The probe should pass the moon in nine hours and reach Jupiter in just over a year. Then it will use that planet’s extreme gravitational pull as a slingshot to pick up speed. Since sunlight will be too weak to capture as a source of energy, the shuttle is indirectly powered by radioactive plutonium – something that has caused controversy. Pluto was discovered in 1930. It is the furthest planet from the sun. New Horizons will study it extensively, along with its largest moon Charon, which was first identified in 1978. It is hoped research on this dark part of the solar system will shed light on the early universe.
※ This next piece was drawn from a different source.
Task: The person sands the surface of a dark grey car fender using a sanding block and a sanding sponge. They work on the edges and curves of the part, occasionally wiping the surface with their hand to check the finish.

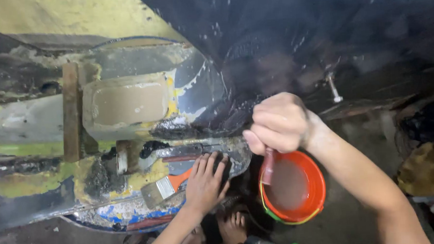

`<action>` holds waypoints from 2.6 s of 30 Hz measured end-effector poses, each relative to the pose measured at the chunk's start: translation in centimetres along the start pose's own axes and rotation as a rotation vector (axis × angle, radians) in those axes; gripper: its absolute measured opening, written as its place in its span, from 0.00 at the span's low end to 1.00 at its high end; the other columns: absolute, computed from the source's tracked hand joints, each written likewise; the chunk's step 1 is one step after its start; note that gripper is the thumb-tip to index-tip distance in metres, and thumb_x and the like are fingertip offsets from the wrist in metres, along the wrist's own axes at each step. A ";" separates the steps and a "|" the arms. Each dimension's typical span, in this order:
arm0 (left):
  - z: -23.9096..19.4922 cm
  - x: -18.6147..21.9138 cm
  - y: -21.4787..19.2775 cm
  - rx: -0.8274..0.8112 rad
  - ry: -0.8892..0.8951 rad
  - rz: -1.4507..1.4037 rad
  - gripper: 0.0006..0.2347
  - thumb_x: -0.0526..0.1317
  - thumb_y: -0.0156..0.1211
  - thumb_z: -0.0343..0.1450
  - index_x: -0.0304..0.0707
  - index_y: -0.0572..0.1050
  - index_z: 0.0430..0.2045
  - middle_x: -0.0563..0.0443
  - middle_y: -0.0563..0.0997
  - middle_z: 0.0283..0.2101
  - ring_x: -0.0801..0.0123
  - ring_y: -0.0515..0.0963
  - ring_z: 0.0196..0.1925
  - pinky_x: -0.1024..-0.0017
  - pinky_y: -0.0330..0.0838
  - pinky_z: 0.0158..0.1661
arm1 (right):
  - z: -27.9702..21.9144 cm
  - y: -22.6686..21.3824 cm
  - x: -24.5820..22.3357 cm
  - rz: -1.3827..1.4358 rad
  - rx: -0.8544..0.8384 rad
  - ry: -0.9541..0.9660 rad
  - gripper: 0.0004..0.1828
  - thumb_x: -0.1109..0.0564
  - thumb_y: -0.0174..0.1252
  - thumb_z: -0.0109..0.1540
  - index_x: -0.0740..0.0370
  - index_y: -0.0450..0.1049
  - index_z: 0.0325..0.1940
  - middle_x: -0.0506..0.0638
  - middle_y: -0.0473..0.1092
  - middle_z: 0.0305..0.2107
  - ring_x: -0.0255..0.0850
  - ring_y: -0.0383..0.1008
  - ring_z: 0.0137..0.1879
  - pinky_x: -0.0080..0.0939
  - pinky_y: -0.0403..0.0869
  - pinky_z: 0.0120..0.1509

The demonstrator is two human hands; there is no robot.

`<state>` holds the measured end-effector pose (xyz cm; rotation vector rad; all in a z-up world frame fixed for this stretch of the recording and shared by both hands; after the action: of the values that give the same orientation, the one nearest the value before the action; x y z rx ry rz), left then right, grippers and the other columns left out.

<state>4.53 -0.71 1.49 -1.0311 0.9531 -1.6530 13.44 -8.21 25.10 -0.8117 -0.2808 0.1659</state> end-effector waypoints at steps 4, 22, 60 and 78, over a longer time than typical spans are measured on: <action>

Ken Atkins is a NASA engineer. “Pluto represents the opportunity for us to investigate the last planet that we haven’t flown by with robotic spacecraft,” he says. But scientists could end up disqualifying Pluto as a planet – shattering the mysterious aura it enjoys today. A bigger object, dubbed UB-313, has already been discovered. Others might well be found in the ring of small bodies around Pluto known as the Kuiper belt. That means Pluto could be downgraded to a mere ice dwarf.